John Hempton said...

I haven't published a thesis yet. Either the one off charges are sensible in which case Valeant is good or they are not in which case it is a con.

I will try to break down the one off charges in the next post.

J

John Hempton said...

Brian. Many of the Gilead expenses were related to the purchased drugs.

SPV said...

John, Happy to see that you are back in this mode. Best wishes

Stocks DD said...

John,
The real test for Valeant would be
to see
1. how durable the revenue of their products (ackman contends good majority of their products are durable even after patent expiries)
2. they don't acquire for say 5 years and see if they still can grow and improve their balance sheet currently ridden with debt

I personally like the number 1 dermatology generic player in the US: Taro...much better than VRX http://stocksdd.blogspot.com/2014/05/taros-solid-performance-continues.html

abee crombie said...

I await to hear the thesis eagerly. Endo is pursing the same strategy and Actavis as well I think.

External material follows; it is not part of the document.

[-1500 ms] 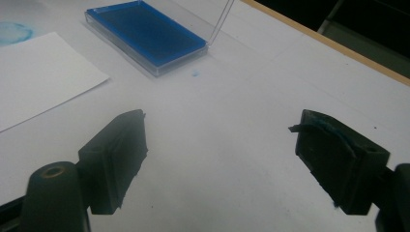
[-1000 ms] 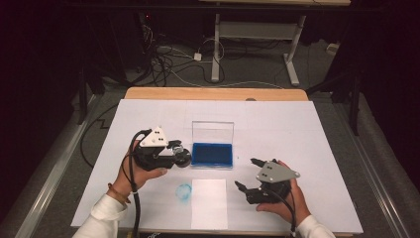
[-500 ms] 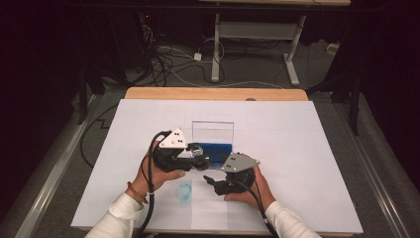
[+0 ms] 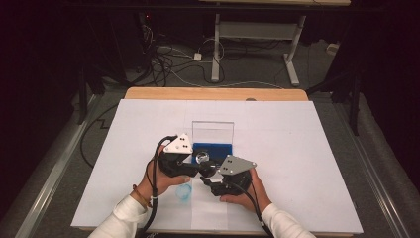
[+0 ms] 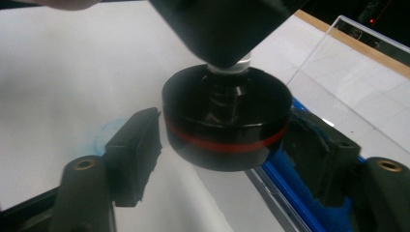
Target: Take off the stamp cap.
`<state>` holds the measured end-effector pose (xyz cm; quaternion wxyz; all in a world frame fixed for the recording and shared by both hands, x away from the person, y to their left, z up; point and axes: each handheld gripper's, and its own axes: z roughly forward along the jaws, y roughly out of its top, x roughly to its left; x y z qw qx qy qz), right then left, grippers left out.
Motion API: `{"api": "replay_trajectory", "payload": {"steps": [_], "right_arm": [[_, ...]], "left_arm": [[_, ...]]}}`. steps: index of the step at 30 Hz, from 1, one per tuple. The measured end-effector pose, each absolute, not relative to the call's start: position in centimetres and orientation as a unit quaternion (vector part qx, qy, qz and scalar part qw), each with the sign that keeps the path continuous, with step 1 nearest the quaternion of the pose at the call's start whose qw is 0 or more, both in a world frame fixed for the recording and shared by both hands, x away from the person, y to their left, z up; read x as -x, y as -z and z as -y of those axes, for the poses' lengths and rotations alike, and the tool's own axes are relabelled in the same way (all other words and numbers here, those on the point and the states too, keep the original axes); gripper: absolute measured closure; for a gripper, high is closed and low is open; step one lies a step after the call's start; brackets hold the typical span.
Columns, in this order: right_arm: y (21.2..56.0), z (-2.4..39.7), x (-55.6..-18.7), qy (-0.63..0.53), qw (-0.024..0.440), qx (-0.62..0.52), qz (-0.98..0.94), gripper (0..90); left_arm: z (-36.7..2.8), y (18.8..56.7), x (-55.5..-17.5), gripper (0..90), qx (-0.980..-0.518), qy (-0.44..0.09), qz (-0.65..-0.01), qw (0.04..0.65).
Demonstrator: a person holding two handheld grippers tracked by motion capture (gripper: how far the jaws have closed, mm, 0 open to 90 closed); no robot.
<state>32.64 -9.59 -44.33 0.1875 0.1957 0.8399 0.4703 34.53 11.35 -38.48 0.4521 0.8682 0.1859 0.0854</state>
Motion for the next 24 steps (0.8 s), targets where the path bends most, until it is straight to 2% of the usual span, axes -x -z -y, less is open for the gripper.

I know more than a few hedgies are suspect of Valent and the accouting I have heard is suspect as well, and that is what is just disclosed, there are always nice games to be played with purchase accounting (discounting COGS to show later higher GP).

But the thesis that most drug R&D is not s/h beneficial is a good point so I am a little torn.

Anonymous said...

Basically, there are only 3 new drugs in addition to what they had in 2005. These 3 drugs are Sovaldi, Renaxa and Leitaris. However, these drugs were acquired by Gilead when they were at their late stage trials. Sovaldi was bought in 2011 for $11b, Renaxa bought in 2009 for $1.4b and Leitaris for $2.5 in 2006.

...look at the pipeline with a fair number of late stage drugs--that uses R&D too and if they are approved it will be through Gilead's own R&D which is a valuable part of the business

http://www.gilead.com/research/pipeline

Valeant has returned a miserly 4% on invested income. In spite of the much lauded business model, it has been a value destroying path to growth so far since cost of capital is around 10% far exceeding ROIC

meanwhile Gilead has changed the lives of patients and extended lives through R&D. Consider HIV was a death sentence in 1990 and through Gilead's efforts is now chronic disease treated with an easy to comply with regimen of one pill per day. In exchange they have excellent cash flow, impressive gaap earnings and an enviable balance sheet. Valeant is overleveraged and massively diluting shareholders, focusing investor attention on non-gaap numbers paying exorbitant interest on high cost debt. if the Allergan deal goes through interest will double. Even now without Allergan, operating income doesn't cover interest--negative coverage ratio. But that's OK if you just use the non-gaap numbers!

Valeant does little except buy competitor pharma's unwanted franchises and ride them to the end.

Anonymous said...

Seems to me this approach is very similar to oil company consolidation that went on in the late 70's or early 80's. Rather than dig holes in the ground, acquirers went out and bought other oil companies. It was called "digging for oil on Wall Street."